Suara anak-anak berlarian dan bermain terdengar dari hembusan angin yang mengguncang tirai.  Baru kemudian Odette menyadari bahwa jendelanya terbuka.  Di saat yang sama, suara-suara dunia yang telah aku lupakan dalam kegembiraan terdengar masuk.  Percakapan dan tawa orang-orang yang lewat, kicauan burung yang hinggap di dahan pohon.  Pada saat matanya dibutakan oleh rasa malu yang diberikan Gyoseong padanya, dia didorong ke kedalaman terdalam yang bisa dia capai.

Odette berusaha keras menahan erangan yang seperti jeritan.  Pada saat yang sama, tubuh yang saling bertautan erat itu mulai bergetar.  Upaya memanggil namanya sia-sia.  Bastian menelan dan mengunyah bibirnya, memakan napas dan suara Odette, dan bentrok dengannya dengan keras.  Tempat tidur tua itu berderit seolah-olah akan pecah setiap kali ruangan yang padat itu dihantam dengan keras.

Odette menerima cahaya kekerasan dalam kekecewaannya yang luar biasa.

Saya merasa pusing.  Saya tidak bisa sadar.

***

“Bastian.”

Nama yang keluar dengan erangan bahagia itu meresap melalui suara nafas yang terengah-engah.
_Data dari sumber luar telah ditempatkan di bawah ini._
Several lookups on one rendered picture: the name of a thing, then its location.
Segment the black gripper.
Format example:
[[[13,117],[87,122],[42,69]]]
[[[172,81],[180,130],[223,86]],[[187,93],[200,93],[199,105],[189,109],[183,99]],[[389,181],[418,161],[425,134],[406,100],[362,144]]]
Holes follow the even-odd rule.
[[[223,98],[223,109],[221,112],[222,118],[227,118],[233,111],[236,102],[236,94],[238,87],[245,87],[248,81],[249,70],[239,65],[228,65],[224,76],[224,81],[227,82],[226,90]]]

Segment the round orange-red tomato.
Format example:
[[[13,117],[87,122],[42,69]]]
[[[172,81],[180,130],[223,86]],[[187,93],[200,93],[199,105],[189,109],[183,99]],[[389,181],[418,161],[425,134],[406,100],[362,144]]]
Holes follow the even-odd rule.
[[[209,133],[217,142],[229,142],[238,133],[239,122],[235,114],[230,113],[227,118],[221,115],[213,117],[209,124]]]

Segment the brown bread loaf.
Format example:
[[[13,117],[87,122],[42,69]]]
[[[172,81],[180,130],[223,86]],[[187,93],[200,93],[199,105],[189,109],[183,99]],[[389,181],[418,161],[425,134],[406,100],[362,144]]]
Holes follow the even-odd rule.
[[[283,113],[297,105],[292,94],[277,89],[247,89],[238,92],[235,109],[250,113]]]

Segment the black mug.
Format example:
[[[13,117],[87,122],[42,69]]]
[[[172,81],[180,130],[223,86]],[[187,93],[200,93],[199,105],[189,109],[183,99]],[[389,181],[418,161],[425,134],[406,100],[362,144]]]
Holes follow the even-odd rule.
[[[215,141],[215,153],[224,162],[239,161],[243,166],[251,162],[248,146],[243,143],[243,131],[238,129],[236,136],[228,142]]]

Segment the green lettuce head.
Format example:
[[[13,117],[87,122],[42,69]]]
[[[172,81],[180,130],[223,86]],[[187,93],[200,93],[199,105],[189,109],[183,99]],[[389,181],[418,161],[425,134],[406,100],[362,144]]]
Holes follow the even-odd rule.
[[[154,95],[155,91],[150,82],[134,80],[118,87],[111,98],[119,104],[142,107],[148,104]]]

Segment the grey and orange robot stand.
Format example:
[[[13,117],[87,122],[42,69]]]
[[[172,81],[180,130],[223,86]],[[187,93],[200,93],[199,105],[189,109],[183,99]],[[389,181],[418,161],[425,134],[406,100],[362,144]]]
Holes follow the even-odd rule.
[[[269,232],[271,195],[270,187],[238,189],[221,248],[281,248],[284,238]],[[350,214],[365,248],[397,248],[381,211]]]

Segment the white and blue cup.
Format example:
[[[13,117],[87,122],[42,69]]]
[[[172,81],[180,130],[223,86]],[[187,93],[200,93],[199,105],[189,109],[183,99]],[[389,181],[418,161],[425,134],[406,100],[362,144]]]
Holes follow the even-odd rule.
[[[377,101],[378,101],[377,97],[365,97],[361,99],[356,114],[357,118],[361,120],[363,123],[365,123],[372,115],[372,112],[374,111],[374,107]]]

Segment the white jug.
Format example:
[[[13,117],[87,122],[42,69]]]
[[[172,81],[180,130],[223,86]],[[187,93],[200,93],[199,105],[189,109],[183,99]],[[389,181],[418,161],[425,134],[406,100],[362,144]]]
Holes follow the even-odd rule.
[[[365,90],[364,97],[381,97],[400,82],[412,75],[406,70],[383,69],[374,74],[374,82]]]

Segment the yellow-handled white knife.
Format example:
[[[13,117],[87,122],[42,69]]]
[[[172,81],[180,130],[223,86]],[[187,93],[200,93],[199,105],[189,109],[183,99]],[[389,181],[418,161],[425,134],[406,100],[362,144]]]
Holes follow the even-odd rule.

Odette menurunkan tangannya yang memegang punggung Bastian yang berkeringat dan menutupi wajahnya.  Saya mencoba memusatkan perhatian saya, tetapi saya tidak dapat mencapainya.

Bastian yang sedari tadi menghisap payudaranya seperti anak menyusui, perlahan menegakkan punggungnya.  Berbeda dengan wajah yang dimabuk kenikmatan, mata yang menatap ke angkasa terasa sejuk dan cekung.  Setiap kali aku menghela nafas dengan gemetar, urat-urat di leherku naik turun dengan hebatnya.

“Bastian, aku, ah…  …  .”

Sebelum saya bisa menyelesaikan permohonan saya, tangisan yang terdengar seperti tangisan keluar.